La broderie est traditionnellement associée aux travaux féminins, à la domesticité, à la patience et à la douceur. Ghada Amer a pris cette tradition et l’a transformée en arme critique d’une efficacité redoutable. Née au Caire en 1963 et formée à l’École nationale supérieure des beaux-arts de Nice puis à l’Institut des hautes études en arts plastiques à Paris, elle a développé depuis les années 1990 une pratique artistique résolument féministe qui utilise la broderie comme outil de subversion.
La Broderie Révolutionnaire
Ses œuvres les plus célèbres sont des toiles de grand format sur lesquelles elle brode des images pornographiques — extraites de magazines masculins — avec des fils colorés qui pendent librement sur la surface.
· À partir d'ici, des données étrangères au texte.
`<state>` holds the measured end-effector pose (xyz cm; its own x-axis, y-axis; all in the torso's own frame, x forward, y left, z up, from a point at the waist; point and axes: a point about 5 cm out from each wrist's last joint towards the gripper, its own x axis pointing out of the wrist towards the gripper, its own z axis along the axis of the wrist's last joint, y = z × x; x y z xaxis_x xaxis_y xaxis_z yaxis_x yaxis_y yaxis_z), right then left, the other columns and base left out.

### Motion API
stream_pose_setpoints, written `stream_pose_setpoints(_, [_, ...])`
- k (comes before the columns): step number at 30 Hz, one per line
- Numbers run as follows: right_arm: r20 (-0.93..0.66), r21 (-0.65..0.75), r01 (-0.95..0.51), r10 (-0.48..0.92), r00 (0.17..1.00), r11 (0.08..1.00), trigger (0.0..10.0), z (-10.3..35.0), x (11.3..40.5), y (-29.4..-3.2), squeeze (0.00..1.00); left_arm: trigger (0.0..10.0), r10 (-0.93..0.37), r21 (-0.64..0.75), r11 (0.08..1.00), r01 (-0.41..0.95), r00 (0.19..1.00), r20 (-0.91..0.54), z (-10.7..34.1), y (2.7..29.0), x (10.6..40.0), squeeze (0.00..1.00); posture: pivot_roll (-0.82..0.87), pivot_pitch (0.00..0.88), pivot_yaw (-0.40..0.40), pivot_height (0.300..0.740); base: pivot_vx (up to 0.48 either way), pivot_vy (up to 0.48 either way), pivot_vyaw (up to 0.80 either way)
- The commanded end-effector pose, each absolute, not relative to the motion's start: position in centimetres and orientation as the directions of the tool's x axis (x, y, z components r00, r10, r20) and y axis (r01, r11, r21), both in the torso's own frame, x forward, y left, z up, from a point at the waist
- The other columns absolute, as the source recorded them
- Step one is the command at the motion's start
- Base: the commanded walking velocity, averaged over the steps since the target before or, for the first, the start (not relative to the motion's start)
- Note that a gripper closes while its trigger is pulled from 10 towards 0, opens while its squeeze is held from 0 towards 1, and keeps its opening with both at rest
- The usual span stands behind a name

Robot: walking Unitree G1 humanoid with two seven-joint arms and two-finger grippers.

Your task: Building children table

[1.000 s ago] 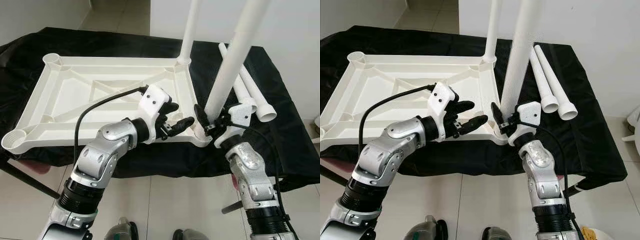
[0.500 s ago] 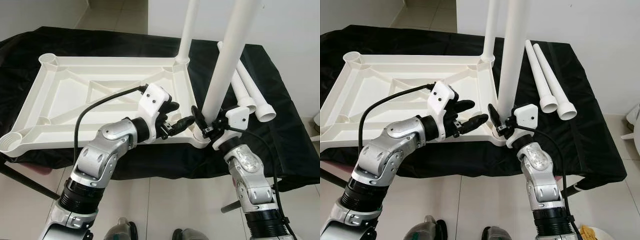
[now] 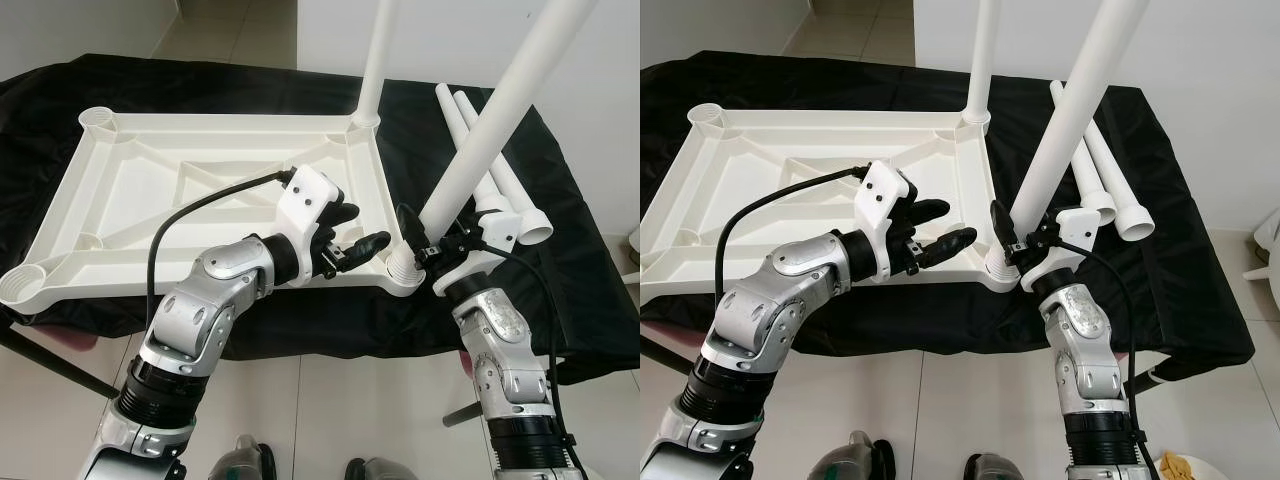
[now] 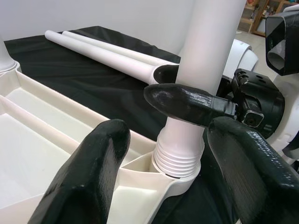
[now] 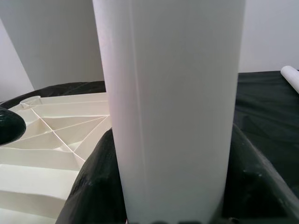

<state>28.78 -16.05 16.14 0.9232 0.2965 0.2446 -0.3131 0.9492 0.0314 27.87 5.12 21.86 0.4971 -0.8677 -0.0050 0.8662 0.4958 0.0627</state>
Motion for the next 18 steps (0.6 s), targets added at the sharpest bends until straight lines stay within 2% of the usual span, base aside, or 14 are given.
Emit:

De loin, ces œuvres ressemblent à des peintures abstraites gestuelles ; de près, les images apparaissent progressivement, révélant leur nature explicite. Cette ambiguïté entre l’abstraction lyrique et la représentation explicite est au cœur du projet artistique d’Amer : déstabiliser le regard, interroger la nature des désirs et des tabous, réclamer pour les femmes le droit à la représentation de leur propre sexualité.
“Je brode des images que les femmes ne sont pas censées regarder — et je les fais avec la technique que les femmes ne sont censées pratiquer que pour leur mari.” — Ghada Amer
Une Présence Internationale de Premier Plan
Ses œuvres figurent dans les collections du Guggenheim, du Brooklyn Museum, du Centre Pompidou et du Museum of Fine Arts de Boston. Elle a exposé à la Biennale de Venise, à la Documenta et dans les galeries les plus importantes de New York, Paris et Londres. Pour les collectionneurs d’Afrique du Nord qui souhaitent posséder une œuvre qui incarne la modernité et la complexité du monde arabe contemporain, Ghada Amer est une figure incontournable.